The new Peace Corps Prep Certificate is designed to prepare undergraduate students for the highly competitive federal program, said Peace Corps Director Carrie Hessler-Radelet, who spoke at the certificate launch at the Richard B. Russell Building Special Collections Libraries on March 21.
Hessler-Radelet talked about the unparalleled experience for Peace Corps volunteers. They work in a host country for two years striving at the grassroots level to develop sustainable solutions to challenges in education, health, economic development, agriculture, environment and youth development.
“It is transformative for the volunteer and the community where the volunteer serves,” she said.
This certificate program, Hessler-Radelet said, “builds a pipeline to the Peace Corps.”
While the Peace Corps Prep Certificate doesn’t guarantee an applicant a slot in the program, it does guide students through classroom and experiential learning opportunities that prepare them both for serving in the Peace Corps and an international career, Hessler-Radelet said.
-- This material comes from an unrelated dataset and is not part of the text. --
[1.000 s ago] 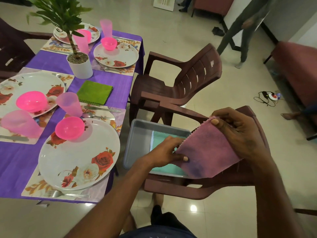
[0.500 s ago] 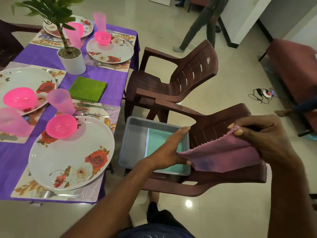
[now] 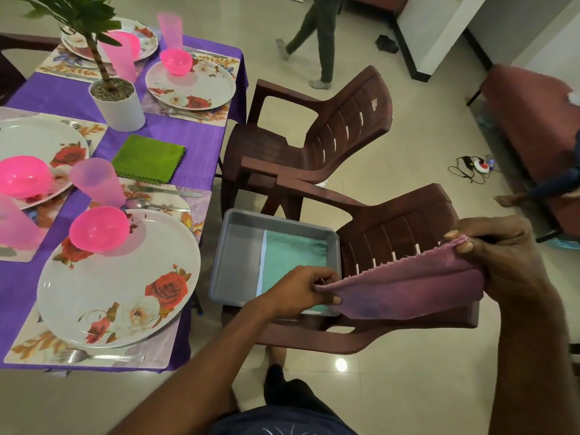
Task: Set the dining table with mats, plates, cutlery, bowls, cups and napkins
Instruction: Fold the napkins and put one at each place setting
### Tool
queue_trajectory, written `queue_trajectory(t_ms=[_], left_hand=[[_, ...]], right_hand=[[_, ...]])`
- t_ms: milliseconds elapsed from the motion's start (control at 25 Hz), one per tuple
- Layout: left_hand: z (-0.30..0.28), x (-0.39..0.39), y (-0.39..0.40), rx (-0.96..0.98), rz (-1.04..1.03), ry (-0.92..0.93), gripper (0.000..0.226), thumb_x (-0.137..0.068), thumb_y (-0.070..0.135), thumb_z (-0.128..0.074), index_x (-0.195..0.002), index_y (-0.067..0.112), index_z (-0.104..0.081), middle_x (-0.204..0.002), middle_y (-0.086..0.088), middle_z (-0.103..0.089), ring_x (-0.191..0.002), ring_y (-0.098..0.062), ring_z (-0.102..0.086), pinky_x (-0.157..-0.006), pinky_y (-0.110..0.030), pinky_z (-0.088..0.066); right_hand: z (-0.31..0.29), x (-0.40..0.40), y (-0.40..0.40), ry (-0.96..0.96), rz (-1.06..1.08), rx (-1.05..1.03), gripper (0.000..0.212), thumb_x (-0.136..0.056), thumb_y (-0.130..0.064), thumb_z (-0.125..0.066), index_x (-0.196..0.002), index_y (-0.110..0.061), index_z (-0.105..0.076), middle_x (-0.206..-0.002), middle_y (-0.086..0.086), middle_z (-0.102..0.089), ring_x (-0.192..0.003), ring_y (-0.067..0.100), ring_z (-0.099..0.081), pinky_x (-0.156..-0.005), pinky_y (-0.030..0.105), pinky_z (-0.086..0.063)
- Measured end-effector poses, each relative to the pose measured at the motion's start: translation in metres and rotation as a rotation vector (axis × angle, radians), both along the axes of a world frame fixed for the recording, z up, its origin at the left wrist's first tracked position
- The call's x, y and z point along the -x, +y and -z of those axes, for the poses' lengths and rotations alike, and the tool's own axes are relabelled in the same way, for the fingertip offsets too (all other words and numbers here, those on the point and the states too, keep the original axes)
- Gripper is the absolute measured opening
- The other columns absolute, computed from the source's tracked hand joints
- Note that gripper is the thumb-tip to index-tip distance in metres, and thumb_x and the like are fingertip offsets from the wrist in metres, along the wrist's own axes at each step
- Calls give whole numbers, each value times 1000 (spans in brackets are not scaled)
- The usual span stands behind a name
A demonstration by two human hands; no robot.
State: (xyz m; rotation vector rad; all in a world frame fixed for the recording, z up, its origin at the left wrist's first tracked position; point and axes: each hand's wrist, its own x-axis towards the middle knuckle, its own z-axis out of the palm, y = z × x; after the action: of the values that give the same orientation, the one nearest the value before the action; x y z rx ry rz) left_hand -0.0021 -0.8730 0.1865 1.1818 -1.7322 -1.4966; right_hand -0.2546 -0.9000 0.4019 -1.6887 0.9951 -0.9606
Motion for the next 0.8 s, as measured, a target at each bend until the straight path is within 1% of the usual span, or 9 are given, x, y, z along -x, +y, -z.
queue_trajectory(t_ms=[120,200,280,360,400,480,600,720,800], left_hand=[[5,-8,2,-80,-80,91,17,-92,28,-74,-107,23,-68,-100,7,-71,-96,-15,-69,-89,-38,-60],[9,-15,4,-153,-189,186,20,-93,30,-72,-109,21,-66,-101,6,-71,-97,-15,-69,-87,-31,-60],[13,-23,5,-218,-317,342,29,-93,35,-72,-115,18,-64,-107,1,-72,-102,-21,-71,-88,-36,-60],[15,-28,4,-270,-422,489,40,-94,40,-69,-127,18,-61,-119,-6,-71,-109,-28,-70,-91,-45,-60],[14,-29,3,-285,-478,527,43,-94,42,-67,-130,19,-60,-123,-7,-70,-111,-29,-70,-90,-46,-60],[9,-30,-1,-284,-597,536,43,-94,44,-61,-131,21,-62,-123,-4,-70,-113,-26,-69,-89,-44,-60],[2,-34,-8,-251,-708,487,39,-92,47,-57,-123,26,-66,-115,2,-72,-109,-22,-70,-88,-42,-61],[-5,-43,-13,-148,-713,386,39,-92,50,-55,-122,26,-65,-114,4,-70,-108,-18,-69,-89,-40,-61],[-12,-51,-14,-118,-690,365,33,-94,42,-59,-121,23,-67,-112,5,-72,-107,-15,-70,-88,-35,-61]], right_hand=[[8,2,-2,-45,199,30,27,-75,-55,-80,-91,-33,-80,-85,-13,-76,-80,6,-70,-69,17,-57],[19,-1,-10,-91,398,37,22,-85,-38,-75,-101,-23,-76,-87,-12,-76,-83,5,-69,-75,18,-57],[32,0,-19,-82,607,36,25,-89,-29,-74,-109,-15,-73,-88,-11,-75,-84,5,-69,-80,19,-58],[46,3,-26,-38,745,19,19,-89,-33,-76,-105,-23,-74,-87,-10,-75,-84,5,-69,-85,25,-59],[53,4,-28,-9,791,6,15,-89,-35,-76,-101,-26,-74,-88,-9,-75,-85,6,-69,-88,30,-59],[67,4,-29,40,866,-26,13,-89,-37,-75,-99,-29,-74,-95,-5,-75,-90,9,-70,-95,37,-58],[85,2,-27,101,872,-88,23,-93,-37,-71,-111,-23,-73,-107,-6,-74,-102,9,-67,-100,37,-54],[98,0,-25,116,840,-116,25,-92,-36,-72,-114,-23,-72,-113,-2,-73,-108,16,-68,-100,40,-54],[101,-1,-25,123,815,-127,24,-93,-36,-71,-113,-23,-72,-111,-3,-74,-107,17,-69,-99,40,-54]])
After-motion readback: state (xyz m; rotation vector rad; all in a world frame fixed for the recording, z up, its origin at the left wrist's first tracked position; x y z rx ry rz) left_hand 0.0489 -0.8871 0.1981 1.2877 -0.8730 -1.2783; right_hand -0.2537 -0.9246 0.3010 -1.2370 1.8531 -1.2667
Russell Mumper, UGA’s vice provost for academic affairs, said the certificate reinforces the university’s existing commitment to experiential learning and international education.
“We have some of the most community and internationally engaged students,” Mumper said.
UGA currently ranks 24th nationally for Peace Corps volunteers. Twenty-seven alumni are now serving in the Peace Corps. Since President John F. Kenney launched the program in 1961, more than 600 UGA alumni have joined the Peace Corps.
The Peace Corps Prep Certificate Program, which is offered through the university’s Office of International Education, integrates training and coursework designed to equip students with the skills needed to be the most effective volunteer possible. Requirements include 50 hours of field experience in the community; coursework to build foreign language skills, intercultural competence and diversity awareness; and professional leadership development through a variety of workshops and other opportunities.
The intent of the partnership between UGA and the Peace Corps is to promote skills in four key areas identified by the Peace Corps as being essential to future volunteers: foreign language proficiency, intercultural competence, professional savvy and leadership, and other sector-specific skills.
“This program will better prepare students to become global citizens and contribute to our international society,” said Yana Cornish, UGA’s director of education abroad at the Office of International Education.
UGA is one of 53 schools nationwide to partner with the Peace Corps to create such a program.